Apache Storm Client Improper TLS Authentication Handling Leading to Anonymous Principal Assignment

A vulnerability exists in Apache Storm Client versions prior to 2.8.7, where improper handling of TLS client authentication failures allows for the assignment of an anonymous principal identity. When TLS transport is enabled without mandatory client certificate authentication, the TlsTransportPlugin assigns a fallback principal (CN=ANONYMOUS) if no client certificate is presented or if verification fails. This fail-open behavior enables unauthenticated clients to establish a TLS connection and receive a valid principal identity. If the configured authorizer does not explicitly deny access to CN=ANONYMOUS, this could result in unauthorized access to Storm services.
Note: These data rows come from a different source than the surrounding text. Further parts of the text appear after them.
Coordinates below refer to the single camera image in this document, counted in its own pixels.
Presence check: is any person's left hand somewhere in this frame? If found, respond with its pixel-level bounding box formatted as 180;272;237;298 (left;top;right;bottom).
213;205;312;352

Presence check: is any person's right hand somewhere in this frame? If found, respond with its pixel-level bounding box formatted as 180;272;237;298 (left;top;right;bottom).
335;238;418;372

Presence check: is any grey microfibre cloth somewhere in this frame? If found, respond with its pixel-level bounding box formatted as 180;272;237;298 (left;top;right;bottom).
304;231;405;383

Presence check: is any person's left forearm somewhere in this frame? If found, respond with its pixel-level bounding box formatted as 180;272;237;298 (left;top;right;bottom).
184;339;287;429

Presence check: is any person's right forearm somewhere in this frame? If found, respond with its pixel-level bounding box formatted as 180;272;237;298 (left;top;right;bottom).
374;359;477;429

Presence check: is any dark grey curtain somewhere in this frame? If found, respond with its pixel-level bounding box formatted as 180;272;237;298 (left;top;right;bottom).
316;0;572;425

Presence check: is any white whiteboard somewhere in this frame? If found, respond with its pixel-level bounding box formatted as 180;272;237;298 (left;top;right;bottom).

The issue is only logged at the debug level, which reduces visibility in production environments.

Impact

The vulnerability could lead to unauthorized access to Storm services by allowing unauthenticated clients to be assigned a principal identity that bypasses authorization, particularly in permissive or misconfigured environments.

Remediation

Users should upgrade to Apache Storm Client version 2.8.7 or later, where TLS authentication failures are handled correctly. For users unable to upgrade immediately, it is recommended to enable mandatory client certificate authentication, ensure authorization rules explicitly deny access to CN=ANONYMOUS, and review all ACL configurations for implicit default-allow behavior.